# Work required
Count every line of the listing where the string "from" occurs, and reply with the count alone.
[Start of section]
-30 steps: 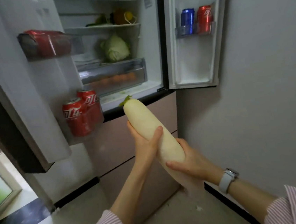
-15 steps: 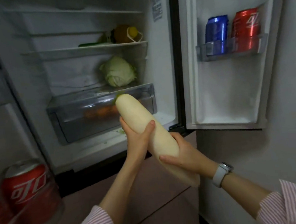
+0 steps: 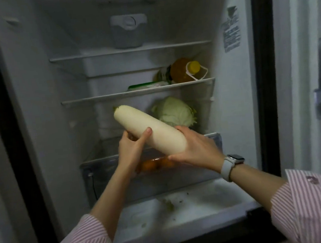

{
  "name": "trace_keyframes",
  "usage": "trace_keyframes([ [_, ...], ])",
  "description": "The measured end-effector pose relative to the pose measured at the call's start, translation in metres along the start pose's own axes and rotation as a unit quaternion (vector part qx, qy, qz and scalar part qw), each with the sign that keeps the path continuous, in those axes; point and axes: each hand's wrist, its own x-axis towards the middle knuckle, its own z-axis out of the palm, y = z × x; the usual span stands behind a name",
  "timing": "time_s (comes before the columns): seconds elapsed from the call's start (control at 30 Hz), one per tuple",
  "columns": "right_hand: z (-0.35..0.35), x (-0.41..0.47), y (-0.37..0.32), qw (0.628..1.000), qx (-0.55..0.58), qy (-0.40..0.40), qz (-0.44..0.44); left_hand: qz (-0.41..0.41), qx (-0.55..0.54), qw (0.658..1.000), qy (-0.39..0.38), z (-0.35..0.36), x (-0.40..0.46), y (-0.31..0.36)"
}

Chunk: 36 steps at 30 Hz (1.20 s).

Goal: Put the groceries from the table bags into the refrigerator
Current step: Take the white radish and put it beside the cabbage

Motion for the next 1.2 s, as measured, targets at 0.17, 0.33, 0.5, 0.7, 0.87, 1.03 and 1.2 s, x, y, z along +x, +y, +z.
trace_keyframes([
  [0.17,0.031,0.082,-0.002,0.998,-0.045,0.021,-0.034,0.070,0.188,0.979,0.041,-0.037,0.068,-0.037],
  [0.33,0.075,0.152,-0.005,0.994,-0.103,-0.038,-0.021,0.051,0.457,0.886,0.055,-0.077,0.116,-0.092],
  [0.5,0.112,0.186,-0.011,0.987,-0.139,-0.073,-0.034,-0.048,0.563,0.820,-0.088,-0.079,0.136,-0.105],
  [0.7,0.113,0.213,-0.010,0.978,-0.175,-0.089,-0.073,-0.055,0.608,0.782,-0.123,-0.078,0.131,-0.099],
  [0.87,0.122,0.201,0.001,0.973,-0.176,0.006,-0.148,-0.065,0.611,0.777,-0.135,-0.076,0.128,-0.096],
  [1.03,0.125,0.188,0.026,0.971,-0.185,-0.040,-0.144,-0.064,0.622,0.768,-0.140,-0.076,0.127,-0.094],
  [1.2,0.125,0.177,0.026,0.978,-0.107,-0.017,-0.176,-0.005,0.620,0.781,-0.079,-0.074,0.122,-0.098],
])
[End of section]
# Answer for the task
2